IEEE J Biomed Health Inform. 2021 Sep;25(9):3596-3607. doi: 10.1109/JBHI.2021.3062322. Epub 2021 Sep 3.
Bidirectional Encoder Representations from Transformers (BERT) and BERT-based approaches are the current state-of-the-art in many natural language processing (NLP) tasks; however, their application to document classification on long clinical texts is limited. In this work, we introduce four methods to scale BERT, which by default can only handle input sequences up to approximately 400 words long, to perform document classification on clinical texts several thousand words long. We compare these methods against two much simpler architectures - a word-level convolutional neural network and a hierarchical self-attention network - and show that BERT often cannot beat these simpler baselines when classifying MIMIC-III discharge summaries and SEER cancer pathology reports. In our analysis, we show that two key components of BERT - pretraining and WordPiece tokenization - may actually be inhibiting BERT's performance on clinical text classification tasks where the input document is several thousand words long and where correctly identifying labels may depend more on identifying a few key words or phrases rather than understanding the contextual meaning of sequences of text.

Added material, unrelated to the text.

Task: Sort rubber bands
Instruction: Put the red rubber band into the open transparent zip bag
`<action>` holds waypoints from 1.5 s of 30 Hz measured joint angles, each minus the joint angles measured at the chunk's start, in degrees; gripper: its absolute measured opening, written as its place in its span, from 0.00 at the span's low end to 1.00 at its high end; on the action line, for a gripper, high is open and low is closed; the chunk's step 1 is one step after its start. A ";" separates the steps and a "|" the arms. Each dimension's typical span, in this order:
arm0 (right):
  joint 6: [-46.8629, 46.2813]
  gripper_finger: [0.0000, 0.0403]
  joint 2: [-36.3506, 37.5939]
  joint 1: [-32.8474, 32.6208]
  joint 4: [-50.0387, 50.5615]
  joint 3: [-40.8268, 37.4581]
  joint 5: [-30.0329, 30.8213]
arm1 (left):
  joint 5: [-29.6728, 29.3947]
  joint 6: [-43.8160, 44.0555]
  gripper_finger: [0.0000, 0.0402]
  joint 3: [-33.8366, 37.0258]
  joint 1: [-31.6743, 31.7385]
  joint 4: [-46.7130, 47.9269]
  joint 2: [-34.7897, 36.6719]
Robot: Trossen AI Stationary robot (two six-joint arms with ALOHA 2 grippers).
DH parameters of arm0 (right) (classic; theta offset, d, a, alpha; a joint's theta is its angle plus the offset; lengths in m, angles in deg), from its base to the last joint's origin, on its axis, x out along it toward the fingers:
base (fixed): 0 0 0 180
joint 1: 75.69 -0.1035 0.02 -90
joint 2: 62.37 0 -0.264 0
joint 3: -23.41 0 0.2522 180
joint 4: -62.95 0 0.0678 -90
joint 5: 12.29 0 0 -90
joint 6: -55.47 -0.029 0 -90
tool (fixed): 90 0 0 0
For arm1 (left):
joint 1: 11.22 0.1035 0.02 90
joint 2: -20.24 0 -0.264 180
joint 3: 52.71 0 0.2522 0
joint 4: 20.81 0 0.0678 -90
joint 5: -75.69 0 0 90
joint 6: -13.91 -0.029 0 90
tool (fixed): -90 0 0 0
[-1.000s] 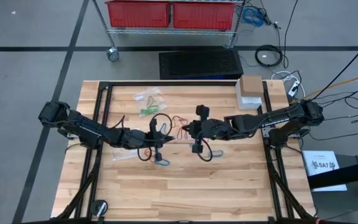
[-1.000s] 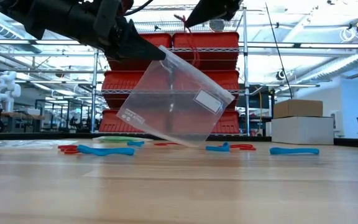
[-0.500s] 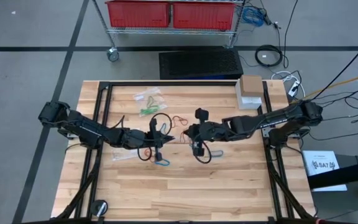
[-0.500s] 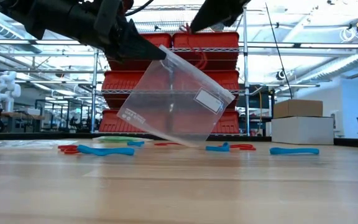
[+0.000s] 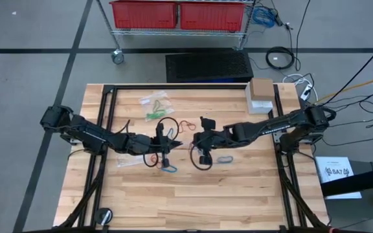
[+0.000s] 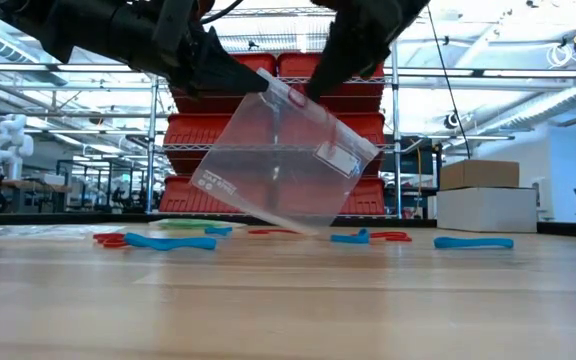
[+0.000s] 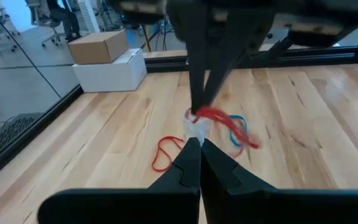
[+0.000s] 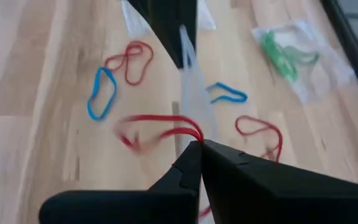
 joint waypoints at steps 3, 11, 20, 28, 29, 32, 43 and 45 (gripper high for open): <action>-1.40 0.00 -1.24 0.99 0.13 0.02 -1.46 | 0.23 -0.02 0.00 0.00 0.00 -0.09 0.00; -5.63 0.00 -3.04 3.18 -0.86 0.00 -6.18 | 2.98 -0.06 0.00 0.00 0.00 -0.01 0.00; -6.98 0.11 -2.60 3.99 -1.64 0.02 -11.30 | 4.74 -0.09 0.00 0.00 0.00 0.19 0.00; -7.42 0.30 1.77 4.10 -1.13 0.02 -11.78 | 4.76 0.00 0.00 0.00 0.00 0.77 0.00; -7.39 0.31 2.20 4.10 -0.95 0.04 -11.70 | 4.80 0.00 0.00 0.00 0.00 0.73 0.00; -7.38 0.32 2.80 4.37 -0.71 0.07 -11.74 | 5.24 0.03 0.00 0.00 0.00 0.71 0.00; -8.06 0.17 2.13 5.50 1.52 0.07 -13.12 | 6.19 0.09 0.00 0.00 0.00 0.26 0.00; -7.33 0.14 2.13 5.50 1.79 0.07 -13.16 | 6.19 0.09 0.00 0.00 0.00 0.20 0.00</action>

基于转换器的双向编码器表示 (BERT) 和基于 BERT 的方法是许多自然语言处理 (NLP) 任务的当前最新技术; 然而,它们在长临床文本的文档分类中的应用受到限制。在这项工作中,我们引入了四种扩展 BERT 的方法,BERT 默认只能处理长度约为 400 字的输入序列,以对数千字长的临床文本进行文档分类。我们将这些方法与两个简单得多的架构进行了比较——一个是单词级别的卷积神经网络,另一个是分层自注意网络——并表明,在对 MIMIC-III 出院总结和 SEER 癌症病理报告进行分类时,BERT 通常无法击败这些更简单的基线。在我们的分析中,我们表明 BERT 的两个关键组成部分——预训练和 WordPiece 标记化——实际上可能会抑制 BERT 在临床文本分类任务中的性能,在这些任务中,输入文档长达数千字,正确识别标签可能更多地取决于识别几个关键词或短语,而不是理解文本序列的上下文含义。